Rob the smartass said this to me today: “have a nice trip…. see ya next fall… I don’t think you understand the gravity of this situation…. its such a good deal I think you should DIVE right in”. Yes, all puns intended. For those of you who don’t get the hilarity of it, re-think the meanings of the italicised words. Ya know, fall can be autumn as in the season and it is also the past tense of fell…get it?

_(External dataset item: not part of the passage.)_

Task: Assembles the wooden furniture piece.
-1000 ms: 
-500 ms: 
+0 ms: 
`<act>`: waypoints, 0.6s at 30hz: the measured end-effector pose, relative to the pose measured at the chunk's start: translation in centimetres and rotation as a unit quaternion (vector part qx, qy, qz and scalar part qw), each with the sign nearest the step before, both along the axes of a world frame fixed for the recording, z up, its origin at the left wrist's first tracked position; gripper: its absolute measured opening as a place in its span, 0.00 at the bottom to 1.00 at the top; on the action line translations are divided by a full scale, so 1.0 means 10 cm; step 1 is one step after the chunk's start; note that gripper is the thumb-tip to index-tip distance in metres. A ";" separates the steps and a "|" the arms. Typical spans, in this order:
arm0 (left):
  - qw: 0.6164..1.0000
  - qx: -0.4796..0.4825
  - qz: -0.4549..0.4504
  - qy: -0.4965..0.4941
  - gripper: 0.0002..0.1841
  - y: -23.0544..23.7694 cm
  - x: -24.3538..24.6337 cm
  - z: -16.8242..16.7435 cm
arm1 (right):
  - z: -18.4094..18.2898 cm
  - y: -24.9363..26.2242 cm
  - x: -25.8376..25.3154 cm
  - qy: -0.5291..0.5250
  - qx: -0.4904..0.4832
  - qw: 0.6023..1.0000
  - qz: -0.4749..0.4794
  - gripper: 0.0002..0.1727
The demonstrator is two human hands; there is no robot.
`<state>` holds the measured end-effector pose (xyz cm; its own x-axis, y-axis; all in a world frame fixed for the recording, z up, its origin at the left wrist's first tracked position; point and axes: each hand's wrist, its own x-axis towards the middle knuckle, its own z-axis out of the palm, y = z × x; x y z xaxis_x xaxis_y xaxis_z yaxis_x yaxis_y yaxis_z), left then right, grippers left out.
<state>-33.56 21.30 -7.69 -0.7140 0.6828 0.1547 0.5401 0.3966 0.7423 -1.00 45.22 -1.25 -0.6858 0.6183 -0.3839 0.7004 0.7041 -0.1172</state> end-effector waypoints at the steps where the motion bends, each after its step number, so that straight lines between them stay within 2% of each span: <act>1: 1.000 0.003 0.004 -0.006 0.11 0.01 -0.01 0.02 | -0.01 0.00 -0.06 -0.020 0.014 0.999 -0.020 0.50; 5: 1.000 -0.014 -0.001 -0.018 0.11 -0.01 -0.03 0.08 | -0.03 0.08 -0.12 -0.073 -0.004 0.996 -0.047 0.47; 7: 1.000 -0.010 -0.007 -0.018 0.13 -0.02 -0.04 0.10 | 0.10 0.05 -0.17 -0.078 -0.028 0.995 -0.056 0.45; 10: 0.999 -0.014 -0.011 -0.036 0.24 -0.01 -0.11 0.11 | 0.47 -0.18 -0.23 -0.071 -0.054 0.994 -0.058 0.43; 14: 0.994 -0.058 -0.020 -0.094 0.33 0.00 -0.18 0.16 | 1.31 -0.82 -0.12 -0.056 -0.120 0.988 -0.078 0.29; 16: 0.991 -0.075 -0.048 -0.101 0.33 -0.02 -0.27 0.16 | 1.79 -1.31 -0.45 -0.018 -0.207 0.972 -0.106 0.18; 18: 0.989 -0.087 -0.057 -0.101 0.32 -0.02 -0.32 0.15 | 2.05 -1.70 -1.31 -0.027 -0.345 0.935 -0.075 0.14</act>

So did you have a good laugh? Have I made your day with my misfortune? I did? Great. Now if you will excuse me, I’m going to find a rock and hide under it until this “incident” is forgotten although I highly doubt it considering I just typed it all out for the whole world to see and to see again and again.

From your friendly tripper blogger, I’m signing off.

P/S I know I said I was going to post up sun halo pictures but would you rather see pictures of that than read about me making a number 7 with one leg in the drain? Yeah, that’s what I thought too.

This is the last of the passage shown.